◆ EXERCISE PROMPT
Note each line of the listing that contains the string "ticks", and copy it.

◆ DATASET EXCERPT
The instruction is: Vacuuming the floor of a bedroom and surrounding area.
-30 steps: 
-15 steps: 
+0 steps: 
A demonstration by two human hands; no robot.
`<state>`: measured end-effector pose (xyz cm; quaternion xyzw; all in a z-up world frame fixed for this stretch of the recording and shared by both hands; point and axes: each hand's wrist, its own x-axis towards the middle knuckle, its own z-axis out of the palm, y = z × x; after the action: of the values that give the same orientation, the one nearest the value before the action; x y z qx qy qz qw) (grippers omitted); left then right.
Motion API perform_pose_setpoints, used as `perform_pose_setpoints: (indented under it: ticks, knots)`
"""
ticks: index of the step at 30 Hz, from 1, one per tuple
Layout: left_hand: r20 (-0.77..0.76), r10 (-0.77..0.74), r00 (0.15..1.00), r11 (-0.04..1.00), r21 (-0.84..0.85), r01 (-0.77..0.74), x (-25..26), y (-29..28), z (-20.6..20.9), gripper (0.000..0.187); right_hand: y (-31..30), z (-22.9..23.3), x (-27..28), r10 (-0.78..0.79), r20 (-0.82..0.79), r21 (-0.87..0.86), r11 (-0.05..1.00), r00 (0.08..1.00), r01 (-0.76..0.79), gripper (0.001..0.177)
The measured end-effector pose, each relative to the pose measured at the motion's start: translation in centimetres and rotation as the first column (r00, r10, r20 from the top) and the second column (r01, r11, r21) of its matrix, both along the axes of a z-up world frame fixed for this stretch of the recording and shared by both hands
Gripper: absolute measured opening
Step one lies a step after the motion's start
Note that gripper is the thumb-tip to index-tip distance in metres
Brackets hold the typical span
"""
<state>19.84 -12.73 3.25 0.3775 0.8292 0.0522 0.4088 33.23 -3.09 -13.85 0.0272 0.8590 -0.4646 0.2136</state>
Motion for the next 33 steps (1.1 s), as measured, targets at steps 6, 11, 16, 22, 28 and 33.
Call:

◆ SOLUTION TO THIS PROBLEM
Motion API perform_pose_setpoints, used as `perform_pose_setpoints: (indented under it: ticks, knots)`
ticks: index of the step at 30 Hz, from 1, one per tuple

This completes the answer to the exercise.